Increased circulating levels of lysophospholipid, L-α-lysophosphatidylinositol (LPI) have been found in patients with cancer. LPI has recently been demonstrated to activate the orphan receptor, GPR55. The aim of this study was to investigate the effect of LPI and GPR55 in breast tumour cell migration, orientation and polarisation.

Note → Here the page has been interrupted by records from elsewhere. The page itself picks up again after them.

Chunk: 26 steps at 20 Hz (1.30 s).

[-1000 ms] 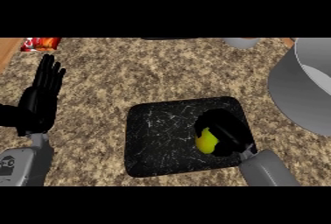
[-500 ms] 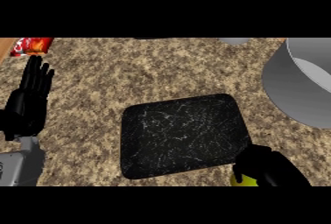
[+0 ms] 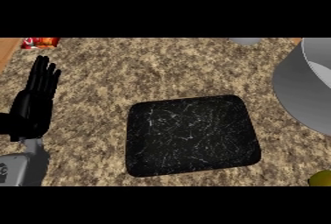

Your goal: Pick the pear from the tray and place it in the pot

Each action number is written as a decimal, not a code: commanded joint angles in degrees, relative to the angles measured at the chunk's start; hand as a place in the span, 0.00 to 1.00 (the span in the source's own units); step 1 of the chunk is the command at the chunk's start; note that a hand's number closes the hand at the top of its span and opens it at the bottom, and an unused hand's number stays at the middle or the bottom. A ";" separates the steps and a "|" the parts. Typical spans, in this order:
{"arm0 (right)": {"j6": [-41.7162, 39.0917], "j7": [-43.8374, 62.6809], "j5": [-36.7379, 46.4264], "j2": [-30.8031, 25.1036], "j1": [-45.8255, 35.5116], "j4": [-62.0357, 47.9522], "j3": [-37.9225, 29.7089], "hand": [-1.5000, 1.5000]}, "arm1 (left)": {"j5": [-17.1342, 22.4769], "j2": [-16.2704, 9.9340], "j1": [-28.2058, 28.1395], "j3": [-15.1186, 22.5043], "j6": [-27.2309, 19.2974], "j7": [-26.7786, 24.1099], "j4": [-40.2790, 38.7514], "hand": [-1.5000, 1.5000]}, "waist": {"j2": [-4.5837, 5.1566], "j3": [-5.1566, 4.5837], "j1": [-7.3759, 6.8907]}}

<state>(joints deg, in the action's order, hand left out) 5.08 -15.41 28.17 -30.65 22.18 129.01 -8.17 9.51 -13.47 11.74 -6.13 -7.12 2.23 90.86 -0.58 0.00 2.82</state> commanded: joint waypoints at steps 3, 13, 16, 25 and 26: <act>-6.41 -1.01 -16.63 -6.38 -3.36 -9.02 -21.12 1.00 | -0.79 -0.11 1.48 0.70 0.08 1.41 0.20 0.50 | 0.45 0.03 -1.93; -11.22 -15.16 -13.62 -18.45 -22.69 -49.89 -22.40 1.00 | -1.29 1.52 6.35 0.92 -0.15 0.77 -3.78 0.50 | 0.84 0.05 -3.48; -10.24 -20.71 -11.98 -21.23 -29.63 -63.36 -21.44 1.00 | -2.04 1.94 1.67 2.33 0.55 -0.44 -0.13 0.50 | 0.89 0.09 -4.52; -6.19 -35.00 -4.04 -23.20 -47.37 -92.10 -15.66 1.00 | -2.44 1.96 3.21 2.52 0.35 2.61 0.78 0.50 | 0.98 0.13 -4.80; -4.76 -34.66 -2.88 -22.61 -48.99 -94.58 -15.07 1.00 | -1.93 3.31 6.59 4.01 0.86 3.16 -1.37 0.50 | 1.47 0.24 -5.83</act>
<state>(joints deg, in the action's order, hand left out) -1.81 -47.24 22.43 -53.05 -19.80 44.89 -25.01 7.63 -11.01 16.70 -3.55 -6.41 3.59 89.18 0.36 -0.16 -1.89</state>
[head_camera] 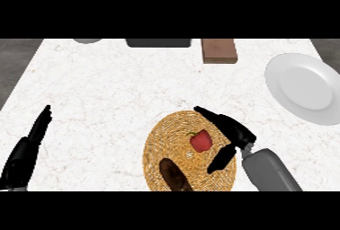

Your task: Pick the bell pepper from the placemat and place it in the plate

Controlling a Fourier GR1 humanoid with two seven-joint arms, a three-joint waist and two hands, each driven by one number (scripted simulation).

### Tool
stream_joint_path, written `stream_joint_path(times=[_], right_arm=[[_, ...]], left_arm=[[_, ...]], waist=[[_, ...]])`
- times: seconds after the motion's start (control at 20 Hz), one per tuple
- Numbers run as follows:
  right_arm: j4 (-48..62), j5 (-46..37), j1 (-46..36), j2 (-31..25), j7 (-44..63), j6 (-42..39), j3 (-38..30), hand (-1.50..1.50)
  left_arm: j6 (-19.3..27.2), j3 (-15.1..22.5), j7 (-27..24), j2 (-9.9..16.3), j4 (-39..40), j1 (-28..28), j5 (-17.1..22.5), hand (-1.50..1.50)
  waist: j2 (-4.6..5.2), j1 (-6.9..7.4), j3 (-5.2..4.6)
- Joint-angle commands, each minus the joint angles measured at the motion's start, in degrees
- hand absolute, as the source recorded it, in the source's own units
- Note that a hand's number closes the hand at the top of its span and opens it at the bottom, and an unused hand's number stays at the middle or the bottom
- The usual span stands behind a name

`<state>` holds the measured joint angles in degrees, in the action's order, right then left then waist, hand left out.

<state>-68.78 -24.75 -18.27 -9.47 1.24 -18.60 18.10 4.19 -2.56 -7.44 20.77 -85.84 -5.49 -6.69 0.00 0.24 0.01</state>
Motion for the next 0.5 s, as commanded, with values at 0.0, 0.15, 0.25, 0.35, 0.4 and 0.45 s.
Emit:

Quantitative PCR analysis revealed that GPR55 was expressed in the highly metastatic MDA-MB-231 cell line, while the low-metastatic MCF7 cell line expressed much lower levels. LPI produced a concentration-related stimulation of [35S]GTPγS binding in membranes from MDA-MB-231 cells, with Emax and pEC50 values of 51 ± 11 % and 6.47 ± 0.45 respectively. In a Boyden chamber transwell chemotaxis assay, pre-incubation of MDA-MB-231 cells with LPI (1 μM) significantly enhanced FBS-induced migration to 131 ± 28 % of vehicle control. Vector-transfected MCF7 cells did not migrate towards FBS and were unaffected by LPI. However, MCF7 cells over-expressing recombinant GPR55 migrated towards FBS. Furthermore, LPI enhanced FBS-induced migration in these cells, in a similar manner to that observed in MDA-MB-231 cells. LPI-mediated enhancement of migration of GPR55 transfected MCF7 cells was completely prevented by co-transfection with siRNA to GPR55. Nanometric grooved surfaces have previously been used to demonstrate that the surface topography influences the ability of cells to elongate (polarize) along the grooves. MDA-MB-231 cells incubated with 0.01% DMSO on nanogrooved slides of 4μm wide, 520 nm depth significantly elongated (polarized) in comparison to cells on flat surfaces. This effect was further enhanced in the presence of LPI (1μM), which caused a robust elongation, both on the grooved and flat surface.

Our findings suggest that effects on the actin cytoskeleton may contribute to the documented pro-tumoral effects of LPI and that GPR55 may play an important role in the modulation of the metastasis of breast tumour cells.